DENORMALIZATION - IBM Mainframe

No major application will run in Third Normal Form, This is probably as heretical a statement as can be made in the face of modern relational technology, but it needs to be said. Perhaps, as CPUs get faster and parallel-processing architecture is better exploited, this will no longer be true; more likely the size of major applications will also increase. Demand for information and analysis will probably continue to outpace the ability of machines to process it in a fully normalized fashion. Now, before cries for another inquisition begins this need to be explained. The issue of normalization has several components. This section does not challenge the relational model or the process of Normalization, which are an excellent and rational method of analyzing data and its fundamental relationships.
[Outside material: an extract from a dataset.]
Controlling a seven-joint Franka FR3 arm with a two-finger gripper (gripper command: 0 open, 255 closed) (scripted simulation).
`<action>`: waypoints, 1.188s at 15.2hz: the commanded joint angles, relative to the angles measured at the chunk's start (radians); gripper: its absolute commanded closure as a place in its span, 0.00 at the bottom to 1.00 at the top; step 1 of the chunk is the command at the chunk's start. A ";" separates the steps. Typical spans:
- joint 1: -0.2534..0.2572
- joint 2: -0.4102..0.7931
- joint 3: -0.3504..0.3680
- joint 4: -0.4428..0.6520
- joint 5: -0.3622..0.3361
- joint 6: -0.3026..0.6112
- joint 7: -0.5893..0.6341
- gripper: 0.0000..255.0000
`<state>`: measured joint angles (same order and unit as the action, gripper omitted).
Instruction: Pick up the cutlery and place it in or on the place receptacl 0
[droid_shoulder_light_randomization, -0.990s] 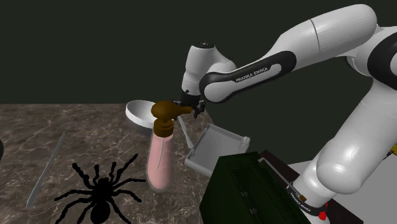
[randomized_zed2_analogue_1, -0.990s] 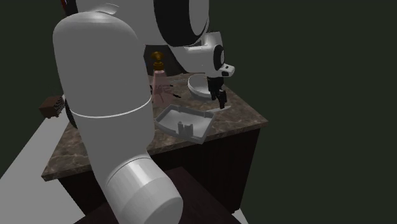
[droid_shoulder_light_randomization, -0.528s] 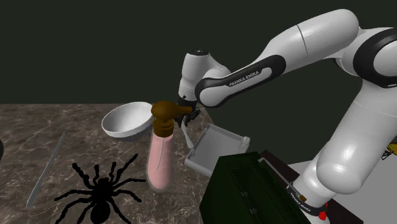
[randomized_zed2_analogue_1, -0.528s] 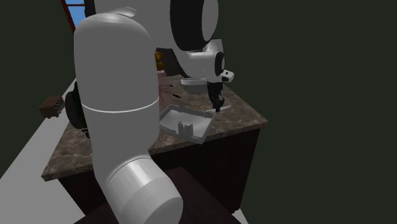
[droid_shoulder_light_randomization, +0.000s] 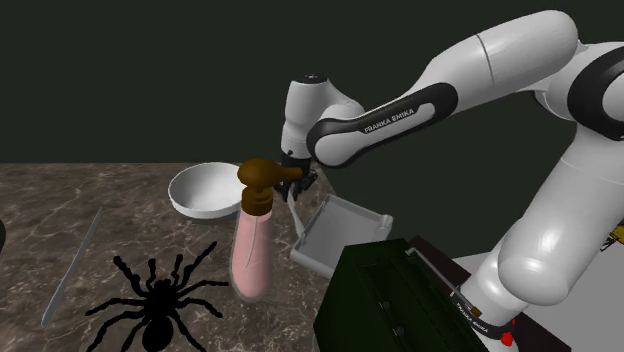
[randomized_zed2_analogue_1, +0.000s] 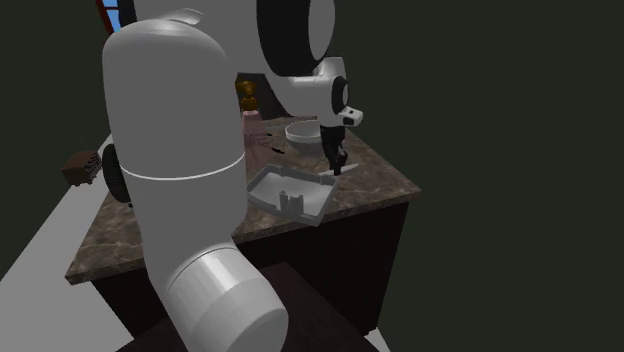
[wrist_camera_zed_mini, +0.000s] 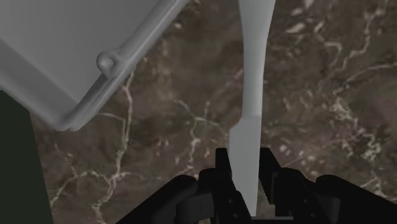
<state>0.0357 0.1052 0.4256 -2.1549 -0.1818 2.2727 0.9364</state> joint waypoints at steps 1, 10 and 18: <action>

This section challenges the following fallacies:

  • Normalization completely rationalizes data.
  • Normalization accurately maps how humans work with data.
  • Normalized data is the best representation of data.
  • Data stored non-redundantly will be accessed faster than data stored many times.
  • Normalized tables are the best way to store data.
  • Referential integrity requires fully normalized tables.

Normalization is simply a method to analyze elements of data and their relationships and the relational model is the theoretical superstructure that supports the process. Together, these provide a way of viewing the world of data. But they are not the only correct or useful ways to view the data. In fact, in a complex set of relationships, even the third normal form becomes insufficient rather quickly. Higher forms have been conceived to cope with these more difficult relations, although they are not used outside of academic. Theorists readily acknowledge that these also fail completely model reality.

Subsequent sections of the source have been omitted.